The great debate over what constitutes a suspicious Twitter account and how to tell if you are following any of them.
About a month ago I wrote a blog post describing a pet project of mine mapping networks of automated Twitter accounts. I called them bots in that post, but that word created some understandable confusion so for the follow up I’m going to be more specific.
The assertion that popular online movements may attract bad actors with a variety of motives — from tacky self-promotion to active disinformation — and that otherwise innocent sounded activities like autofollowing might pull these suspicious accounts into a user’s orbit turned out to be much more controversial than I anticipated. For me it was obvious: anything popular will have at least a few people looking to hijack it. Hopefully unsuccessfully.
But for others it was tantamount to calling their whole movement illegitimate. “Release the ids of the bot accounts,” they said. “So that we can get them removed.”
I was uncomfortable with doing that for a couple of different reasons. First because, the whole point of the original post was that trying to hunt accounts that are suspicious had taught me how difficult it is to define suspicious with any degree of accuracy. There were lots of gray areas. There were plenty of accounts that used the level of automation I was looking for but once looked at by a human eye, didn’t seem problematic (just over enthusiastic). I didn’t want to release a list of the accounts I thought were suspicious to people whose intentions were not known. The risk an innocent person getting swept up in a wave of internet abuse seemed too great.
The second reason was that at least some of the people requesting this information only wanted to use it to draw me into un-winnable arguments about my methodology. Even though I had configured the bot hunter with standards developed by full time researchers and even though I was only using the hunter to find accounts worth studying (not report them to Twitter or try to get them banned). Truth be told I did not trust a group of people who insisted that every single person on their high profile trending hashtag was 100% legitimate and I was not interested in continuing the dialogue with them.
But… on the other hand, I could also understand the anxiety around the suggestion that some members of a beloved community might be hijacking the cause and that you might be giving them legitimacy by following them.
So I thought I could take a piece of the bot hunter and release it as an open source script that people could use to see if their account or the accounts of their followers would look suspicious to a bot hunter.
Then I thought, “Oh hey, why don’t I let people define what the script should consider suspicious?” That way there would be no complaints about my criteria, because the user could configure the hunter to weight certain characteristics in a way that made sense to them.
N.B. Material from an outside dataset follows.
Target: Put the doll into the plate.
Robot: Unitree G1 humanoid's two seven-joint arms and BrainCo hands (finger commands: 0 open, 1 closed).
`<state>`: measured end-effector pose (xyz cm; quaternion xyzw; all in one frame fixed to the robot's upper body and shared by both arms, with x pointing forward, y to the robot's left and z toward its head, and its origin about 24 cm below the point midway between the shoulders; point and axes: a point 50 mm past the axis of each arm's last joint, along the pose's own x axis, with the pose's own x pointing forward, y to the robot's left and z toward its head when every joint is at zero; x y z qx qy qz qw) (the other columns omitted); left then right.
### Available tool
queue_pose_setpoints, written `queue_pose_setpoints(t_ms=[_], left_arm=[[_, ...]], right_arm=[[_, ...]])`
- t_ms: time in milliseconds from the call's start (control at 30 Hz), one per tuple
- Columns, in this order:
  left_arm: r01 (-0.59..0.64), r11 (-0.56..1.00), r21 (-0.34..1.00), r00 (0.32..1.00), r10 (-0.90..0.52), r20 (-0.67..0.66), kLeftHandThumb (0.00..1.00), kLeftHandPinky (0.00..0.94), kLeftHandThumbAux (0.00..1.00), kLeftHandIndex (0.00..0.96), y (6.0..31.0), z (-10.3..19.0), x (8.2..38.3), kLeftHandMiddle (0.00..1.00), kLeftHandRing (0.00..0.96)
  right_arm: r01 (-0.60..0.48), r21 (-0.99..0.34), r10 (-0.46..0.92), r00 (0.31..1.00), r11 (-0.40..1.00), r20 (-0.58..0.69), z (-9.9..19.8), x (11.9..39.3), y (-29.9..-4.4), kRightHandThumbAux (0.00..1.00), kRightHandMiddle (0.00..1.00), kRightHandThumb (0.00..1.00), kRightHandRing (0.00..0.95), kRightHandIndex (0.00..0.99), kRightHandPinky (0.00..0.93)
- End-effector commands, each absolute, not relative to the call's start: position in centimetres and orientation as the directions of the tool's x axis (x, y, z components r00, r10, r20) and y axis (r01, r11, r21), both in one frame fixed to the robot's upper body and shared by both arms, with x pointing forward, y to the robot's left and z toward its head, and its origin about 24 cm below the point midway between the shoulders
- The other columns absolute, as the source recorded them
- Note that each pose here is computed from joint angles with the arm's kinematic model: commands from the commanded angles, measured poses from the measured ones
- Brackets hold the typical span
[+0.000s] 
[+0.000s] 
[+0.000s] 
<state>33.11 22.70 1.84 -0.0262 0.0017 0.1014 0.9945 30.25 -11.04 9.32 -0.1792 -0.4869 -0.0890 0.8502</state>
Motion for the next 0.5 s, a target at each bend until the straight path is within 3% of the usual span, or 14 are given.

And eventually the script became a command line tool because I’ve been writing a lot of Go code lately and wanted to try that out….
Profiles of Suspicious Accounts
Part of the confusion around suspicious accounts is that there are two completely contradictory models of what makes an account suspicious.
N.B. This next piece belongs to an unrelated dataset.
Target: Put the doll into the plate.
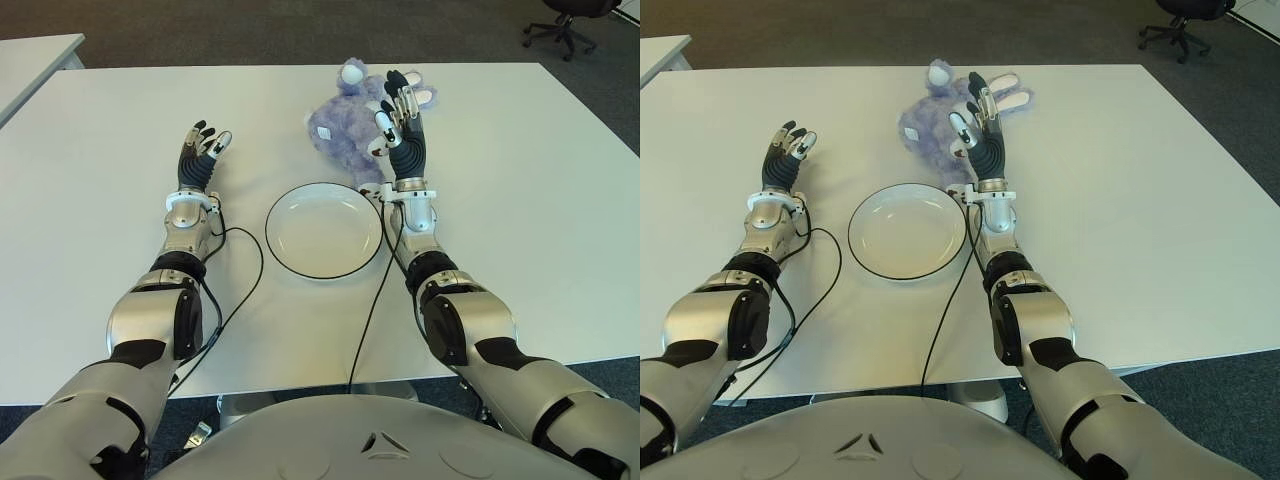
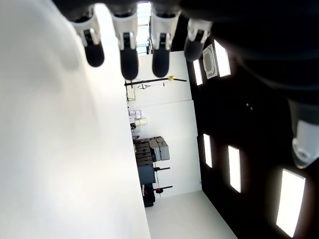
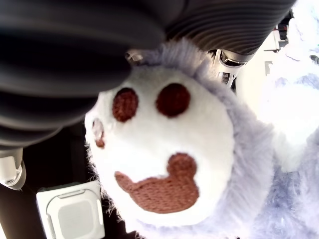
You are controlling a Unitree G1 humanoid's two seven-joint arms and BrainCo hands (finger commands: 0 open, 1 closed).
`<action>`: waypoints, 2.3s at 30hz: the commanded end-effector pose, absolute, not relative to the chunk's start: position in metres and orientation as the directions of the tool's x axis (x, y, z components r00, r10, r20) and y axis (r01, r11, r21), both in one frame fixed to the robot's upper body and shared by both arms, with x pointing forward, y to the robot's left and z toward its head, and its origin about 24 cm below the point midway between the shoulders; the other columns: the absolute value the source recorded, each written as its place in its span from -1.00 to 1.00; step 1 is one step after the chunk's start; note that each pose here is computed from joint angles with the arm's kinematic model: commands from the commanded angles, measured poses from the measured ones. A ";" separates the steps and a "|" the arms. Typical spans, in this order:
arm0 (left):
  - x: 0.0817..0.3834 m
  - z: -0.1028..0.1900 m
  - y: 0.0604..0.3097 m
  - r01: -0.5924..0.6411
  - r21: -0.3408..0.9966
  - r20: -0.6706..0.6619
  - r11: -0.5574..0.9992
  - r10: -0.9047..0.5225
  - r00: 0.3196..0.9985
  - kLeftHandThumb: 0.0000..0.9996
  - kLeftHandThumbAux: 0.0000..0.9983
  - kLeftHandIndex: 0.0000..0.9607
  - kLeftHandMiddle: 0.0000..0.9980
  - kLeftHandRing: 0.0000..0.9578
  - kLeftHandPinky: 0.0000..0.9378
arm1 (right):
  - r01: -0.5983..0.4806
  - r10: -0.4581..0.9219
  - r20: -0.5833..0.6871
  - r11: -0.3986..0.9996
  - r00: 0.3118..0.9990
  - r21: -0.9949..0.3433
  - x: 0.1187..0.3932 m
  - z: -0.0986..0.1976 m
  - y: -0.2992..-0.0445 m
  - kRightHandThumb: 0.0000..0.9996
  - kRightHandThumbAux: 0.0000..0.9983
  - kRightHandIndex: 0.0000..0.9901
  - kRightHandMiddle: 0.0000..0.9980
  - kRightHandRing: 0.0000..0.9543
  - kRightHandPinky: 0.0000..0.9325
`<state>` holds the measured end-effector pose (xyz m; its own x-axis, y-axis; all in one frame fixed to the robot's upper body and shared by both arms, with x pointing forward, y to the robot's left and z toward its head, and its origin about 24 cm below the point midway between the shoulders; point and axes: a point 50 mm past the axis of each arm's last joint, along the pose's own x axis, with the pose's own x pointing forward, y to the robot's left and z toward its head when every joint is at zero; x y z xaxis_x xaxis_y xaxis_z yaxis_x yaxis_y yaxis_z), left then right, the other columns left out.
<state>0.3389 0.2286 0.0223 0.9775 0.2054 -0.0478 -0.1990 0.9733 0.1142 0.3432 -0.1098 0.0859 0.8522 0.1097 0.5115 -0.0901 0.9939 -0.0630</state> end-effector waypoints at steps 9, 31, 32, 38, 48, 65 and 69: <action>0.307 -0.028 0.226 -0.205 0.112 -0.264 0.972 0.228 0.937 -1.00 -0.06 -0.97 -0.69 -0.68 -0.76 | -0.070 0.084 0.126 0.991 0.989 -0.112 0.274 -0.026 -0.120 -0.42 -0.04 -1.00 -1.00 -1.00 -1.00; 0.307 -0.028 0.228 -0.212 0.110 -0.264 0.971 0.234 0.936 -1.00 -0.04 -0.98 -0.67 -0.66 -0.73 | -0.111 0.121 0.075 0.986 0.990 -0.126 0.271 -0.033 -0.113 -0.25 -0.09 -1.00 -1.00 -1.00 -1.00; 0.307 -0.028 0.228 -0.212 0.110 -0.264 0.971 0.234 0.936 -1.00 -0.04 -0.98 -0.67 -0.66 -0.73 | -0.113 0.123 0.072 0.986 0.990 -0.124 0.271 -0.033 -0.113 -0.25 -0.09 -1.00 -1.00 -1.00 -1.00; 0.307 -0.027 0.228 -0.213 0.108 -0.263 0.971 0.234 0.936 -1.00 -0.05 -0.98 -0.69 -0.68 -0.75 | -0.122 0.131 0.064 0.985 0.989 -0.124 0.271 -0.034 -0.112 -0.25 -0.11 -1.00 -1.00 -1.00 -1.00; 0.308 -0.027 0.227 -0.215 0.109 -0.264 0.970 0.237 0.935 -1.00 -0.06 -0.99 -0.69 -0.67 -0.69 | -0.139 0.148 0.055 0.979 0.987 -0.147 0.270 -0.035 -0.112 -0.27 -0.08 -1.00 -1.00 -1.00 -0.99; 0.308 -0.027 0.226 -0.213 0.107 -0.255 0.971 0.234 0.938 -1.00 -0.09 -0.98 -0.65 -0.63 -0.73 | -0.152 0.151 -0.025 0.949 0.988 -0.277 0.270 -0.044 -0.113 -0.23 -0.05 -1.00 -1.00 -1.00 -0.93; 0.308 -0.027 0.225 -0.213 0.106 -0.255 0.971 0.234 0.938 -1.00 -0.08 -0.98 -0.67 -0.64 -0.72 | -0.137 0.135 -0.028 0.942 0.990 -0.306 0.271 -0.044 -0.114 -0.23 -0.06 -1.00 -1.00 -1.00 -0.92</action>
The first is based on the concept of fake followers. These accounts hardly post, have a tiny number of friends (if any) and may not even bother to change the default profile picture. Fake followers are typically a commodity. They are bought and sold to pump up influence.
The second model is hashtag hijackers. These accounts are suspiciously automated, they post a hundred times a day. There’s very little original content in their timelines. Most of their posts are retweets (point of clarification here from my first blog post: retweets with comments are not treated by Twitter’s API as retweets. So if you’re adding commentary to your retweets the bot hunter will not count that as a retweet.) The hashtag hijackers attempt to infiltrate existing communities and shift their opinions. The agenda isn’t always so glamorous. Hashtag hijackers try to sell self published books just as they try to radicalize political groups.
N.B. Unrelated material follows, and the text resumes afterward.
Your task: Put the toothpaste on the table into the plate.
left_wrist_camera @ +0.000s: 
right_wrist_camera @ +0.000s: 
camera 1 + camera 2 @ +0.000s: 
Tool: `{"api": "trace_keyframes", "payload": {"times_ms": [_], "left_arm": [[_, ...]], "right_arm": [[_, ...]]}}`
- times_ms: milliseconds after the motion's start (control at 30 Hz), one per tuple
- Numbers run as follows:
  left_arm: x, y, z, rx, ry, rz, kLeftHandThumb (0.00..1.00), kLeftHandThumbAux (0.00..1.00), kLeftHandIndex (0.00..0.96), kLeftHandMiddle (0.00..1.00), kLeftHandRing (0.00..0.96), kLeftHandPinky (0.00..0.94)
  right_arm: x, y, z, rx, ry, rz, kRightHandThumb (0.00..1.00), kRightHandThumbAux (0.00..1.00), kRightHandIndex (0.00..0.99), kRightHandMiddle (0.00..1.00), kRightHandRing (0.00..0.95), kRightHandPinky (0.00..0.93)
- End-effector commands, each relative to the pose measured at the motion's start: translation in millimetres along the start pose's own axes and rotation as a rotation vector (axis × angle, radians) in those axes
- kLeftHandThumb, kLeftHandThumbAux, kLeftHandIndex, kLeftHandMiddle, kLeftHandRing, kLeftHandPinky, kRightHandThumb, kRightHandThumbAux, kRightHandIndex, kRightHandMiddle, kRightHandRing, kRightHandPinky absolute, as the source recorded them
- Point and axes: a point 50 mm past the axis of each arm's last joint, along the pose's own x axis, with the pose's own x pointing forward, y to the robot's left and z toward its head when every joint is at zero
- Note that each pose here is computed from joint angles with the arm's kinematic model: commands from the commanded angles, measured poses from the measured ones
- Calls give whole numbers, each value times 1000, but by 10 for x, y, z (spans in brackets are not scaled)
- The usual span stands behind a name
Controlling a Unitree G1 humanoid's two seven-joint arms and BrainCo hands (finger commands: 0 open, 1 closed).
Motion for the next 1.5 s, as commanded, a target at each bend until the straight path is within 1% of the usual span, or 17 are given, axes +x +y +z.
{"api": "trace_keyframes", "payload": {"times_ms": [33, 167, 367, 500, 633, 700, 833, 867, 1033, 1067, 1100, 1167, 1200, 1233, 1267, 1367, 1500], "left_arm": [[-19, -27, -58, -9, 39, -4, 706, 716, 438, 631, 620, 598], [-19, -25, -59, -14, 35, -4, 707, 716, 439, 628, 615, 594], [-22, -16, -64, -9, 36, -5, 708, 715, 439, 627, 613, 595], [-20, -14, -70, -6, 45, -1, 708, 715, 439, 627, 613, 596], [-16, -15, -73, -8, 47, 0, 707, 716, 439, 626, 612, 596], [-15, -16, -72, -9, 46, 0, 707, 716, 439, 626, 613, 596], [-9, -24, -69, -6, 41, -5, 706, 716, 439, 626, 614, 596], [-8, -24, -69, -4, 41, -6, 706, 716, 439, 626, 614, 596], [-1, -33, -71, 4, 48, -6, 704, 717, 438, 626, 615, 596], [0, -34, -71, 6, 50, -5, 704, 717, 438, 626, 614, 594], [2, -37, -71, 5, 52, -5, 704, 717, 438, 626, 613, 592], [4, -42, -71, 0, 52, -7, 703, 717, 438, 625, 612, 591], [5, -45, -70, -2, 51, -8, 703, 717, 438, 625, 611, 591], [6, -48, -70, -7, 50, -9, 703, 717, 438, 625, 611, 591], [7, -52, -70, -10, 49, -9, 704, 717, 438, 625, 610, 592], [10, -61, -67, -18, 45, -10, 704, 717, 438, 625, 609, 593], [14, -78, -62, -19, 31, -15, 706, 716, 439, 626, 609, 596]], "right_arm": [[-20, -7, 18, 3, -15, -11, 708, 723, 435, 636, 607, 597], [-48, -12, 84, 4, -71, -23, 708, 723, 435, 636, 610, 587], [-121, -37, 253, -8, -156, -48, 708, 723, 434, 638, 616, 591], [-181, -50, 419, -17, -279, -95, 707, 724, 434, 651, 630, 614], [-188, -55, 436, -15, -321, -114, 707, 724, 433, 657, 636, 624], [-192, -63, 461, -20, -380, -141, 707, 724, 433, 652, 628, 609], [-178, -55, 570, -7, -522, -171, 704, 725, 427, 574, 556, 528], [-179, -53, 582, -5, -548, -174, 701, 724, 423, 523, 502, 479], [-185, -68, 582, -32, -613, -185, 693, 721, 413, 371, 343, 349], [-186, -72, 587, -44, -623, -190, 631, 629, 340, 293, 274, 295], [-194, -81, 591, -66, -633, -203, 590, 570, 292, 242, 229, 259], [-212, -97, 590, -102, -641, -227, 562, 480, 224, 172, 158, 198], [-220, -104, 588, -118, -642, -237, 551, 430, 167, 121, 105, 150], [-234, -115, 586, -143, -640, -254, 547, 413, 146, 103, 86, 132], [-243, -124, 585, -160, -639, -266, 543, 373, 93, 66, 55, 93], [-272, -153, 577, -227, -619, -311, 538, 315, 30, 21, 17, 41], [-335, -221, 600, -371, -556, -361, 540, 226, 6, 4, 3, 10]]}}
Most of the bot hunters online look for the first type, I was way more interested in the second type. I wanted whatever I open sourced to allow the user to decide which criteria to use.
Why does it matter if you follow them (or they follow you)?
A funny thing happened after my last post on this topic. My twitter timeline was flooded with posts from the community I had outraged for months. These were not tweets “@”-ing me, not replies, not even retweets or likes from my friends. These were posts being recommended to me by Twitter’s algorithm solely because they were tweeted by people my friends followed.
Up until that point I had not realized that Twitter did that. When something by a person unknown to me appeared on my timeline I assumed it was because a friend had shared it or liked it. Content added via this friends discovery looks virtually the same, only the tiny gray text on top is different.
The implications of this are pretty significant. It means content can spread via hashtag hijacking even if the account attempting to hijack would be unlikely to fool anyone who looked at it directly. Hashtag hijackers jut need to build a network of legitimate followers in order to get the benefits of Twitter’s recommendation algorithms. (For future research I’d love to see how big and tightly connected the network has to be before we see it picked up in this way).
Today I’m opening up a tool I’m calling Netback to alpha testing. Netback looks at accounts connected to yours on Twitter — either followers or friends — and compares them to a profile you’ve defined outlining what you think a suspicious account looks like. It also lets you weigh each part of the profile so that certain characteristics have greater influence than others. You control everything about what Netback thinks is a potential bad account: what it’s looking for, how much emphasis it puts on what it finds, and the minimum score an account needs to be deemed potentially “suspicious.”
The list of possible criteria you can build a profile around are:
- Posts per Day: calculated as total posts over days the account has existed.
- Number of Followers: with direction, meaning you can tell netback that anything over 100,000 followers is suspicious or anything under 5 followers is suspicious.
- Percentage of Unoriginal Posts: Retweets for now because it’s easier, although a more accurate measure would also consider tweets with identical content to other users posted at virtually the same time …. a feature for the next version. Easy to implement but spends the Twitter rate limit fast.
- Profile Pic: Do they have one?
- Low Posts: Are their total number of posts too low?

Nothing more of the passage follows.